*** Information Section Begins ***

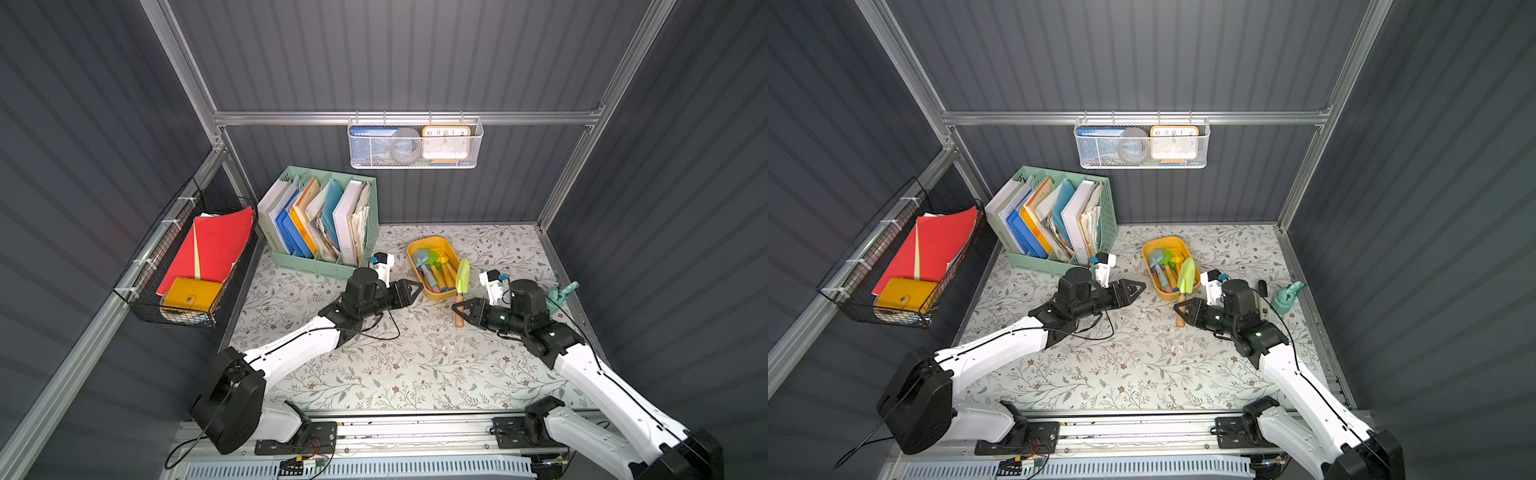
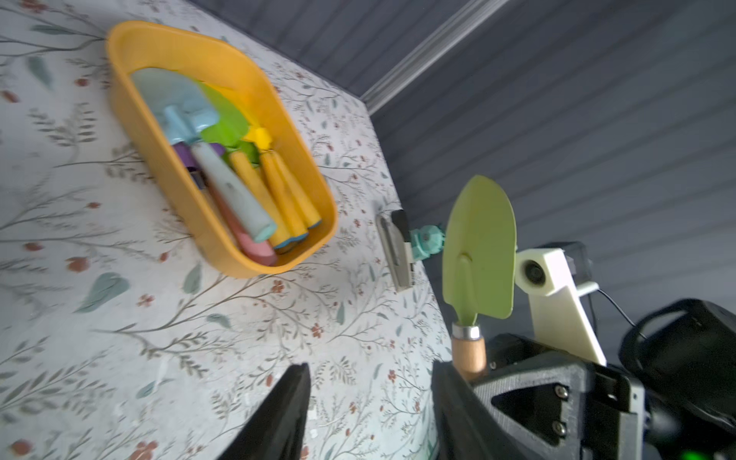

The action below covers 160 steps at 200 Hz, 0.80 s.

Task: Put the shovel into the storage box
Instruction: Pick up the shovel from the center of the board.

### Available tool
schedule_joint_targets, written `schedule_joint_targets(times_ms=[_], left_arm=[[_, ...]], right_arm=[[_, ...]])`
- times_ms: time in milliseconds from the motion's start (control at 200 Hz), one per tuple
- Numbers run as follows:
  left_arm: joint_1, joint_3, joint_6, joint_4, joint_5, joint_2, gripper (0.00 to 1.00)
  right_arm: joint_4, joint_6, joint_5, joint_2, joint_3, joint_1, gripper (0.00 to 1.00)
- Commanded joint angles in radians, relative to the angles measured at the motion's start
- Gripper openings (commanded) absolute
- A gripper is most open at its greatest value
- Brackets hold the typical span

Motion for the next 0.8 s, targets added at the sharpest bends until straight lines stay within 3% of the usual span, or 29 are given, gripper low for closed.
schedule_joint_targets(times_ms=[0,245,460,795], left_arm=[[0.007,-0.020,0.024,0.185,0.178,0.009,0.54],[0.006,-0.041,-0.019,0.407,0.346,0.055,0.49],[0.004,-0.066,-0.070,0.546,0.406,0.075,0.48],[-0.031,-0.019,-0.065,0.556,0.453,0.121,0.44]], right_arm=[[0.188,0.021,-0.152,-0.026,-0.021,0.018,0.13],[0.309,0.070,-0.254,-0.025,-0.035,0.042,0.14],[0.397,0.126,-0.281,-0.001,-0.058,0.050,0.14],[0.448,0.149,-0.297,0.027,-0.060,0.064,0.15]])
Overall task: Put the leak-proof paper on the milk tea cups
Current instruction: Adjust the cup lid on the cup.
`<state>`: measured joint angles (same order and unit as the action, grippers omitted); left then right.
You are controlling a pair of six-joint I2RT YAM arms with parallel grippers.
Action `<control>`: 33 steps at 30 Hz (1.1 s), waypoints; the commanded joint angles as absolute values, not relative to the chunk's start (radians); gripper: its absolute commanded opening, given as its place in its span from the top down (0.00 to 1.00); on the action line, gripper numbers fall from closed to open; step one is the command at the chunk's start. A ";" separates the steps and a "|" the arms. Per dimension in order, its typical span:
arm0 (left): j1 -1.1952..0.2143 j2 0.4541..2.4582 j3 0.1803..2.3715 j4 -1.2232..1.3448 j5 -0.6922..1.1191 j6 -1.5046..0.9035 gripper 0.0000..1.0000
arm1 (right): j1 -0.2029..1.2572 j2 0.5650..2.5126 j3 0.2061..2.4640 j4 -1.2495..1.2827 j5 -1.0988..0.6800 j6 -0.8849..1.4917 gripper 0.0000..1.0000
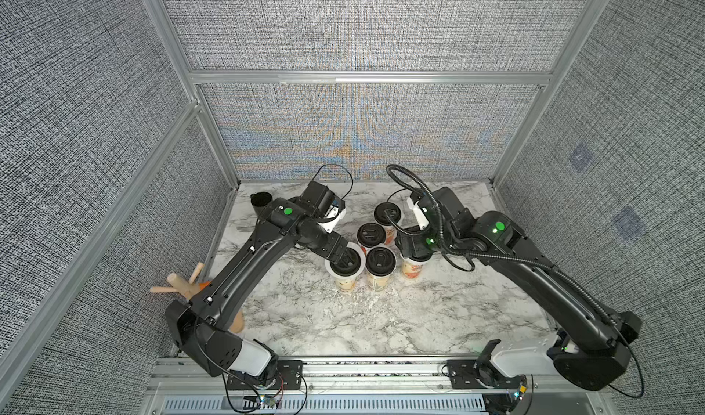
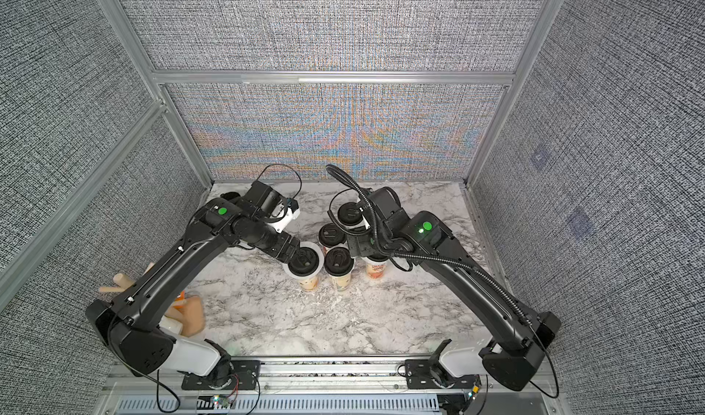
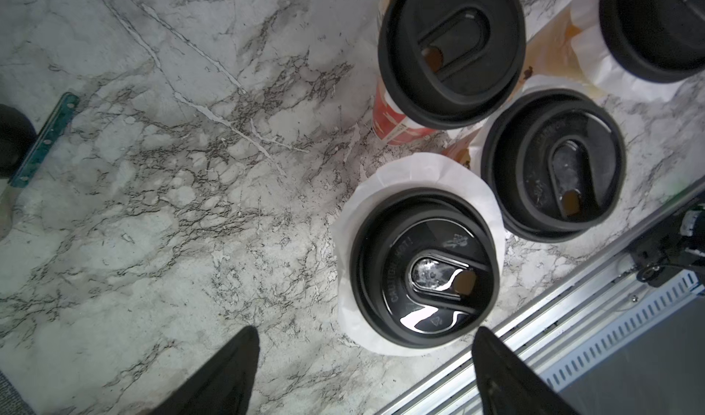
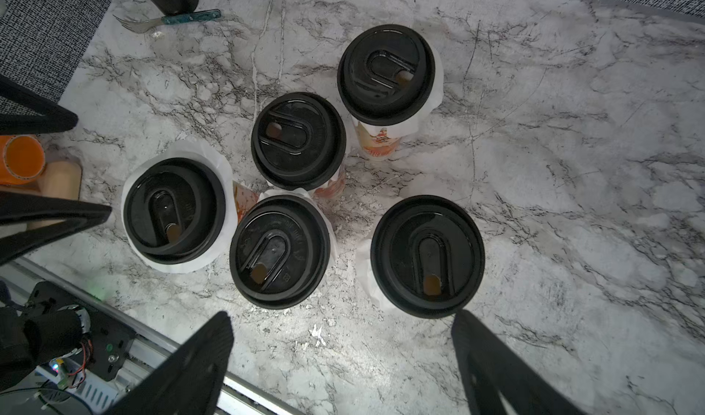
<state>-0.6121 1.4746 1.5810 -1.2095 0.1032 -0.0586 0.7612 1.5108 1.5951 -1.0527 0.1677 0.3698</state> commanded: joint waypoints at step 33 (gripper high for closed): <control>-0.637 1.547 1.555 -1.222 -0.023 -0.080 0.12 | 0.755 1.527 1.588 -1.003 0.124 0.374 0.08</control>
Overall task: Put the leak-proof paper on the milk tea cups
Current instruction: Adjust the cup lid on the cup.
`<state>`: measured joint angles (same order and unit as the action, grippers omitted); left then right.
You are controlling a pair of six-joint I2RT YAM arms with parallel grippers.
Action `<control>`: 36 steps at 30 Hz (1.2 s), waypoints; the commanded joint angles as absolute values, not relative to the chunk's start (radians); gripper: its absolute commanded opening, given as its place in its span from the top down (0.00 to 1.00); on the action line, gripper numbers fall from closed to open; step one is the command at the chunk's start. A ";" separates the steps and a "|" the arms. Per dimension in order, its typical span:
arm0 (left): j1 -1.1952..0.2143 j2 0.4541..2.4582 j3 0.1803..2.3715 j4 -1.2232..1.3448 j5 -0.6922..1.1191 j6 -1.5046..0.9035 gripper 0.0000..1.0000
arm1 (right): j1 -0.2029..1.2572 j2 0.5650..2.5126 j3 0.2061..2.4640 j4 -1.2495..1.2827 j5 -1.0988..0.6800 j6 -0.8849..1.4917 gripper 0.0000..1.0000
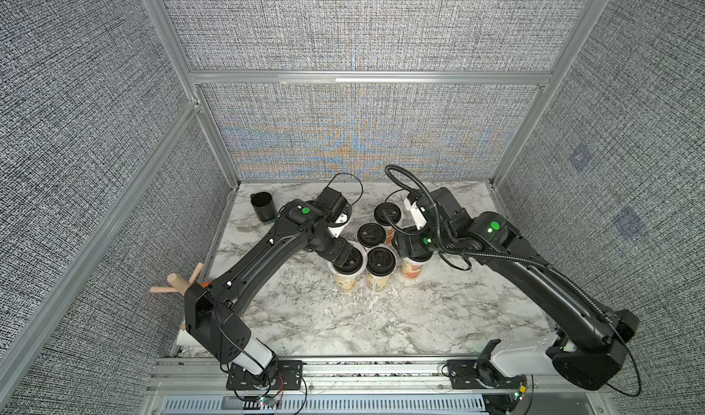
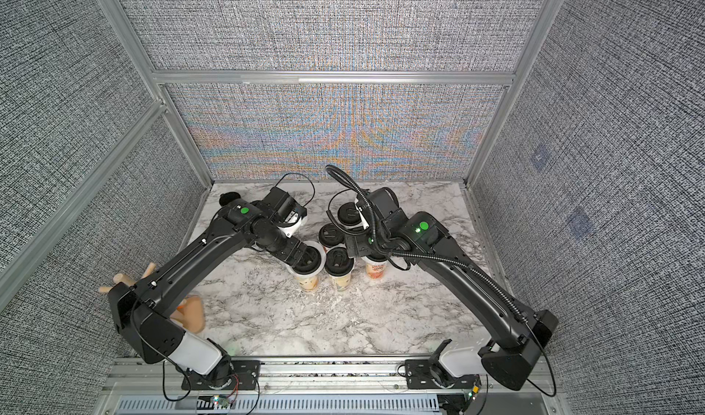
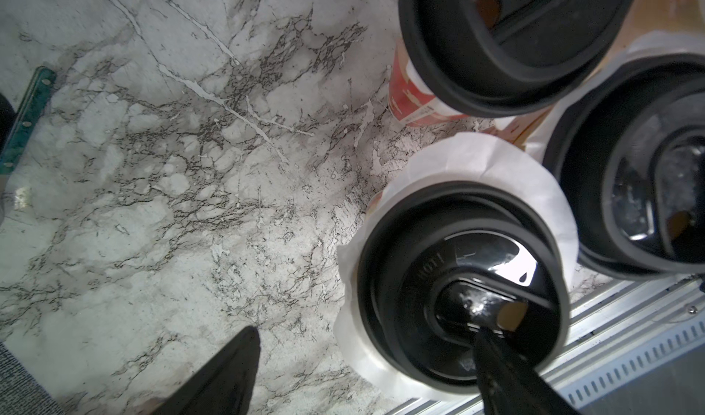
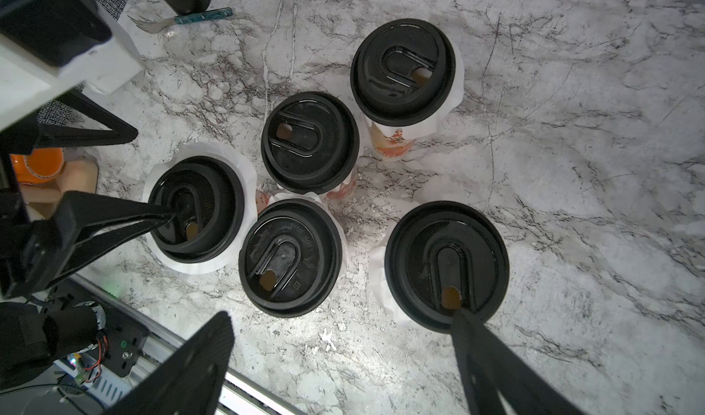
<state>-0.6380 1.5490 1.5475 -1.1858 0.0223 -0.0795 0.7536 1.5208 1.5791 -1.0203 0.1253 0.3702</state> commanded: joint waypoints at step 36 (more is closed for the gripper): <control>-0.631 1.398 1.577 -1.383 -0.379 -0.266 0.11 | 0.886 1.853 1.747 -0.879 -0.101 0.353 0.40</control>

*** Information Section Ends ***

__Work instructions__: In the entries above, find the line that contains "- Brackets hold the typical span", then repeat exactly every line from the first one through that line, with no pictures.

__Exercise output__:
The action below covers 160 steps at 200 Hz, 0.80 s.

Task: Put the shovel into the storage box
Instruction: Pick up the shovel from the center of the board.

### Available tool
schedule_joint_targets, written `schedule_joint_targets(times_ms=[_], left_arm=[[_, ...]], right_arm=[[_, ...]])`
- times_ms: time in milliseconds from the motion's start (control at 200 Hz), one per tuple
- Numbers run as follows:
  left_arm: joint_1, joint_3, joint_6, joint_4, joint_5, joint_2, gripper (0.00 to 1.00)
  right_arm: joint_4, joint_6, joint_5, joint_2, joint_3, joint_1, gripper (0.00 to 1.00)
- Commanded joint angles in radians, relative to the angles measured at the motion's start
- Gripper openings (commanded) absolute
- A gripper is most open at its greatest value
- Brackets hold the typical span

No further output is required here.